Like Crispin notes later in his essay, informal, one-on-one conversations have significant value. The best experience I ever had at a conference was when I shared a 40 minute cab ride with one of the grandfathers of my field. Imagine the value if I were given the chance to pick up a lecturer from the airport, chat with them before a lecture, or take them out to dinner. Maybe then I could finally get that elusive "external member" for my committee.

I suggested this idea to my department leaders once. They replied with, "Oh but distinguished lecturers wouldn't answer your e-mail." Another kick in the head. Me talk booga-wooga crazy talk.

* * *

Another good idea to help students get noticed comes from Ronald Breslow of Columbia University. He writes in his essay, "Developing Breadth and Depth of Knowledge,"

Scientists need to speak and write well. Graduate programs should make efforts to help their students develop these skills. For example, students should deliver several public seminars, both on their research and on topics from the research literature."

Even better, what about a "Senior Graduate Student Seminar" series in the department that students can take for credit? If I know what the senior graduate students are doing, I too can help them get noticed. Imagine if I'm at a conference, and the subject of databases comes up. I can say,

"Oh yes, there is Michael J. Rumpenstuff at my department. He's doing some fantastic work on databases! Maybe he could give an invited talk for your research group? Yeah? Here's his e-mail."

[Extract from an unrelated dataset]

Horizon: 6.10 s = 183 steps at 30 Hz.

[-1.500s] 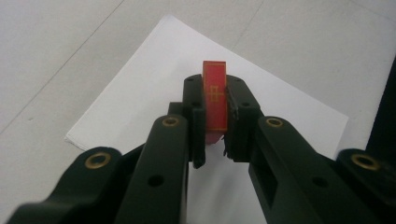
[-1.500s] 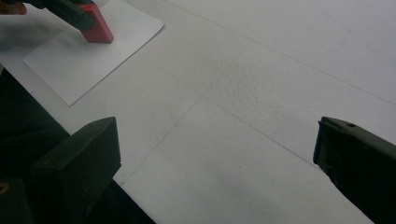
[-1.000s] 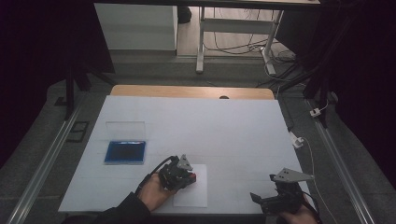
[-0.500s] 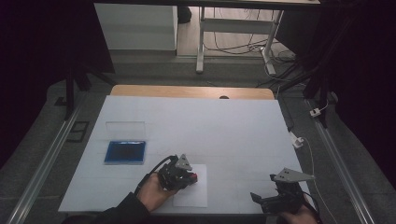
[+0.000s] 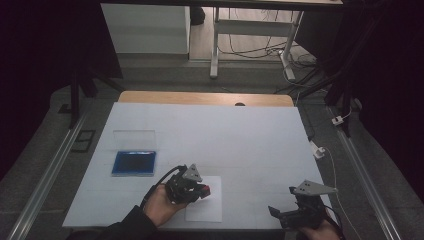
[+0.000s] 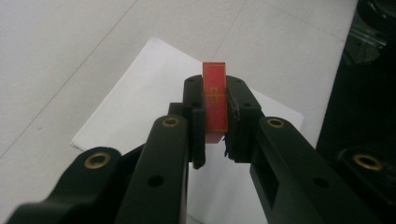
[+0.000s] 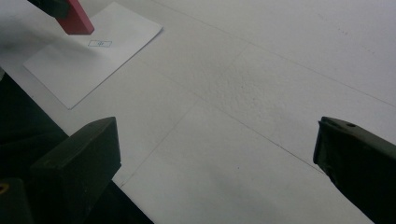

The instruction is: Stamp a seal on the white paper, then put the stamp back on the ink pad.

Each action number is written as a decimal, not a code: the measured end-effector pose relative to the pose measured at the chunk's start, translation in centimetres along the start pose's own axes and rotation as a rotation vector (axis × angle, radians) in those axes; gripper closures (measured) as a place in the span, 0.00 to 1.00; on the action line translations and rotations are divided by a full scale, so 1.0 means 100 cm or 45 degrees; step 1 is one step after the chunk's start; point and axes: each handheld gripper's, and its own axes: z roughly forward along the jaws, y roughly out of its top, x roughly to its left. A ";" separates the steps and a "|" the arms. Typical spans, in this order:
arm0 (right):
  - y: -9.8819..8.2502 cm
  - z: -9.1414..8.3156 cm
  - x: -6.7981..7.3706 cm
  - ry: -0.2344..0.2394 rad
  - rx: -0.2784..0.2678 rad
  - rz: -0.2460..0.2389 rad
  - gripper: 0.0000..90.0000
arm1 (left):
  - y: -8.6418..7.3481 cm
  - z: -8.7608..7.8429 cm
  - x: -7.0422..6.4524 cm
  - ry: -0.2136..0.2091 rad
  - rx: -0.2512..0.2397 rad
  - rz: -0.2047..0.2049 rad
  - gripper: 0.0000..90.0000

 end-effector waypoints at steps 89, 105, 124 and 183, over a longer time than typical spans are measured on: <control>0.000 0.000 0.000 0.010 -0.008 0.005 0.01 | -0.070 -0.110 0.105 0.335 -0.150 -0.443 0.88; 0.000 0.000 0.000 0.010 -0.005 0.008 0.01 | -0.086 -0.115 0.129 0.426 -0.132 -0.549 0.88; 0.000 0.000 0.000 0.007 -0.004 0.003 0.01 | -0.103 -0.105 0.148 0.483 -0.035 -0.631 0.88; 0.001 0.000 0.001 0.005 0.004 0.000 0.01 | -0.095 -0.110 0.131 0.415 -0.211 -0.582 0.13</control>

It's true that I present to my group about once every three weeks. But, during my presentations, for every minute I speak, my advisor speaks three. Admittedly, he's giving me feedback, but this isn't the same environment that I'll have when I'm giving a job talk. What if I suggested a "Senior Graduate Student Seminar" series in my department. Would it just be more of my booga-wooga crazy talk?

* * *

From Alvin Kwiram,

There is today a serious mismatch between the nature and purpose of the doctoral degree and the demands and expectations of the academy. Imagine spending years training an athlete to learn the intricacies of playing football, and then once he finishes playing college call, assuming because he is a well-trained athlete he can immediately be appointed head coach. This is essentially what we do in the academy.

Be the Big Dog

I've received some good feedback on how to be the big dog. I also spoke with the boyfriend about my frustration with being a little dog, and it was interesting how he misunderstood my use of the phrase "big dog." He understood it as "top dog" and that the conversation was really a power struggle. I explained about my "yipping" and he correctly pointed out that I have a tendancy to overexplain, to chat up my feedback or my questions. He said, "I try to say things in as few words as possible."

Or, as David Byrne puts it,

You start a conversation you can't even finish it.
You're talkin' a lot, but you're not sayin' anything.
When I have nothing to say, my lips are sealed.
Say something once, why say it again?

I tried this out at a seminar the other day. I raised my hand, and in as low, slow, and calm voice as I could muster (given the inflammatory topic), I asked my question. The speaker replied with "Oh that's a very good question, but I'll get to that later." He never did answer my question. Sigh.

I asked a later question, again using the big dog recipe. He asked for clarification, and I explained in big dog terms.

All on a day when I didn't have Dottie Dog hair.